Songs in the Key of Asperger’s
These aren’t songs which are explicitly, deliberately about autism, because there don’t seem to be any of those. Which is puzzling, because a lot of Aspies are musicians. These five songs reflect my personal experience with Asperger’s, and my interactions with the non-autistic.
Let Your Yeah Be Yeah
This one’s all about the necessity of direct, clear communication, and how frustrating subtext can be. It eloquently and soulfully expresses the tremendous exasperation I feel sometimes when dealing with neurotypicals and all their bullshit.
Most autistic line: “I’m on my guard and I’m watching you from head to toe.”

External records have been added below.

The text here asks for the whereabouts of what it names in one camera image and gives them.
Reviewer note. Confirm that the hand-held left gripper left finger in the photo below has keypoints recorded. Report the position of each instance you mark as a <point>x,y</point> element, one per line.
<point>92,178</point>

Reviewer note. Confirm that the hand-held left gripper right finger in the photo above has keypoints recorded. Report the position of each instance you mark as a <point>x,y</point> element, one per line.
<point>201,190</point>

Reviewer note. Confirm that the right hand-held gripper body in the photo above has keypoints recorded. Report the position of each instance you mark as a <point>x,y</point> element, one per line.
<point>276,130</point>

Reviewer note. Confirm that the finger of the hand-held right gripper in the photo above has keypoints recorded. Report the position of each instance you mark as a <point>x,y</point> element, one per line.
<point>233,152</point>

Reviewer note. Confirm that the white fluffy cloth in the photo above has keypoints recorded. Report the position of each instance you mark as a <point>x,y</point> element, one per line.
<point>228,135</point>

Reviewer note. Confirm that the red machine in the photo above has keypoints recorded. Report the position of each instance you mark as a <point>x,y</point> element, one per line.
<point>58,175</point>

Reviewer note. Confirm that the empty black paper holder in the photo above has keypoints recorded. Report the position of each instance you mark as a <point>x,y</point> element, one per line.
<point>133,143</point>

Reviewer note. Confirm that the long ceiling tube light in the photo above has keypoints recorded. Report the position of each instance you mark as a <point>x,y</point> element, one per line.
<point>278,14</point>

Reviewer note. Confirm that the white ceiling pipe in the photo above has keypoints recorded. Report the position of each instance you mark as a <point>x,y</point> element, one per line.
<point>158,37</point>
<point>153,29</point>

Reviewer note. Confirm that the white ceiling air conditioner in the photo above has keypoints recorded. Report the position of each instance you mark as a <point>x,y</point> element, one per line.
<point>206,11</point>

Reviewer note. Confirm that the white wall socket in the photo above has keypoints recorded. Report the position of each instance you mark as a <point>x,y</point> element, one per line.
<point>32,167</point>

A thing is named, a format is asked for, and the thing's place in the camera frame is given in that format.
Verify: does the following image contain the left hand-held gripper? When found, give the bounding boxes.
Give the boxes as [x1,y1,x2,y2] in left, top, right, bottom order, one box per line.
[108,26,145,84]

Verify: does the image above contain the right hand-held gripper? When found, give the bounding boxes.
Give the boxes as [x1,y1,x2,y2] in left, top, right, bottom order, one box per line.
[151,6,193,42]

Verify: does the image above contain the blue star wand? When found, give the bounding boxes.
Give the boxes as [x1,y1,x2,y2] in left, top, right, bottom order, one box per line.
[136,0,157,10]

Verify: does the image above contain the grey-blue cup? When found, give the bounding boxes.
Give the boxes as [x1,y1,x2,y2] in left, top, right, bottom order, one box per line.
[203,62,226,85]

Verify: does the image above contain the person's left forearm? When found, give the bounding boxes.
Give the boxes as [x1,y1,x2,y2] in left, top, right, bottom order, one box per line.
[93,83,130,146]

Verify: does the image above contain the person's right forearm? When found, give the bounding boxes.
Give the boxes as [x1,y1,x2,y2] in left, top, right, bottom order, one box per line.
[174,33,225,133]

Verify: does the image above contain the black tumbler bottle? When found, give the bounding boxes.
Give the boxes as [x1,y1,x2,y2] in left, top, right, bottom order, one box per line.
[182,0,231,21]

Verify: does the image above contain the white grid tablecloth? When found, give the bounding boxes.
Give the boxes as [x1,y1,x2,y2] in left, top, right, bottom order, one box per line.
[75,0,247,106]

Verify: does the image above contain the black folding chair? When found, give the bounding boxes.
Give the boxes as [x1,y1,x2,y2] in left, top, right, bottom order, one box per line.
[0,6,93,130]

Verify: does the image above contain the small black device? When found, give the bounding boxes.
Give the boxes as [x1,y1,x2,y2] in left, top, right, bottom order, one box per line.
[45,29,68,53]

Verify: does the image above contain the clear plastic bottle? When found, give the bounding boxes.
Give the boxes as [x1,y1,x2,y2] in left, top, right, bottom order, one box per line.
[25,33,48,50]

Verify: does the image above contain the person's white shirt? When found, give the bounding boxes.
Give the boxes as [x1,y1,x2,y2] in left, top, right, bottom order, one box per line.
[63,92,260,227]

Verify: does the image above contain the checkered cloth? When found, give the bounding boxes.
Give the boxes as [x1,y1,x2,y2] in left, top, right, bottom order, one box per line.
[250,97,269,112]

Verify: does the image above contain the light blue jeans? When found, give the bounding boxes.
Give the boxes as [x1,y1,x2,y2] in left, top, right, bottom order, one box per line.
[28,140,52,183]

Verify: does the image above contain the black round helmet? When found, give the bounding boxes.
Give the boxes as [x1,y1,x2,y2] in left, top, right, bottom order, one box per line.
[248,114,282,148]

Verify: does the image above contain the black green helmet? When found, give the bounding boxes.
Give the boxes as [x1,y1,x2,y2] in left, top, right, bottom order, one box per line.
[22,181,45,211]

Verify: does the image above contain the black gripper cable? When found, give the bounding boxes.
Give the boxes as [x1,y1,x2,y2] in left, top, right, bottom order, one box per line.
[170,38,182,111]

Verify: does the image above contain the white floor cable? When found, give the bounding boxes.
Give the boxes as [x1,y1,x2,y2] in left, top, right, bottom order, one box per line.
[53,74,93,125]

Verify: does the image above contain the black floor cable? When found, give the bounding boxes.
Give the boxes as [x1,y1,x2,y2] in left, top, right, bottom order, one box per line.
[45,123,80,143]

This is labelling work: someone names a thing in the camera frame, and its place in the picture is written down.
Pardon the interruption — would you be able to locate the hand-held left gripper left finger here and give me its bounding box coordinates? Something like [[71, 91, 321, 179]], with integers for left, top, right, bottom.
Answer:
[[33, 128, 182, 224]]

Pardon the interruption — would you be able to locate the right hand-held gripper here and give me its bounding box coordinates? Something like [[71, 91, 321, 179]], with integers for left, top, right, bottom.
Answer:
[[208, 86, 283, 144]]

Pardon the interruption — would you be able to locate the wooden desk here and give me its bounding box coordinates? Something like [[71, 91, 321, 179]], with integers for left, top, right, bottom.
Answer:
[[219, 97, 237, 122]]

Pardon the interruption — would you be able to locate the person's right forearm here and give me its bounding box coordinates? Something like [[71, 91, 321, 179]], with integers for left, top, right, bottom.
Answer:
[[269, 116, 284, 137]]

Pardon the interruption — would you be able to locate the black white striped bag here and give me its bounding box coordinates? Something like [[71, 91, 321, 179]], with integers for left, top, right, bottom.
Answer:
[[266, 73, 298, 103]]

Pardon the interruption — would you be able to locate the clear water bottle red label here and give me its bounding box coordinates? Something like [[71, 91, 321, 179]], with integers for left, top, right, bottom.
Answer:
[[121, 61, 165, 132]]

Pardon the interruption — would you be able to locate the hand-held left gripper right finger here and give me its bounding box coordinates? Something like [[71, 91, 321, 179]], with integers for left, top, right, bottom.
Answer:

Life Is a Rock But the Radio Rolled Me
This might not seem particularly autistic until you describe the song out loud: It is a monotone, encyclopedic recitation of an enormous list of rock and roll musicians whom the singer finds particularly interesting or meaningful. That is so. Fucking. Autistic. Better still, the song captures the joyful giddiness which comes with being utterly caught up in an autistic special interest. I know special interests are hard for neurotypicals to understand; this might give you a glimpse into what they’re like.
Most autistic line: “Can’t stop now, I got the shivers.”
Sensory meltdowns are hard to explain because they’re so fucking messy, and it’s hard to take note of what’s happening to your body and inside your head while you feel like your soul is on fire and being beaten with splintery boards. Anyway, this song is a beautiful description of what a meltdown feels like. It also contains a startingly accurate description of the consistently happy, verdant land of Aspergia, which we all try to escape to when the muchness of the world becomes too much.
Most autistic line: “I’m sorry, I’m not quite explaining it right, but this noise becomes anger and the anger is light.”
This song really only applies to high functioning Aspies, who have the capacity to pull off the whole chameleon thing. My ability to change myself at will to reflect what people want to see has really complicated my life, and I know it’s led to serious mental health problems in some of the Aspies I know. But there’s an exhilarating freedom in the ability to pull it off, which the song captures nicely. For one thing, it took so long for me to learn how to do, and such an awful lot of trial and error. Secondly, I feel untethered compared to a lot of neurotypicals. I’m always reading social situations in order to analyze them and pick them apart and figure out the dynamics and expectations, which allows me to see through the bullshit. Neurotypicals don’t seem to have that ability, because they haven’t had to develop it in order to survive. But God, it’s exhausting. I don’t do it as often as I used to, because after awhile I just wanted to be real around real people. The sad thing is, how rare genuineness really is.
Most autistic line: “I could be hurtful, I could be purple, I could be anything you like.”
Oh! You Pretty Things
This was probably written about the counterculture scene in the early ‘70s, or possibly the queer community. But I find it makes a rousing autistic anthem, just like the non-autistic David Bowie makes a splendid autistic icon. Bowie is known for being the freakiest freak, the most outside of outsiders, and a lot of folks on the spectrum- including myself- feel the same way. He also has the autistic ability to constantly change himself and bedevil expectations. This song is about how normal people don’t have a chance, because the freaks and outlaws are going to take over. Preach, brother.
Most autistic line: “All the strangers came today, and it looks as though they’re here to stay.”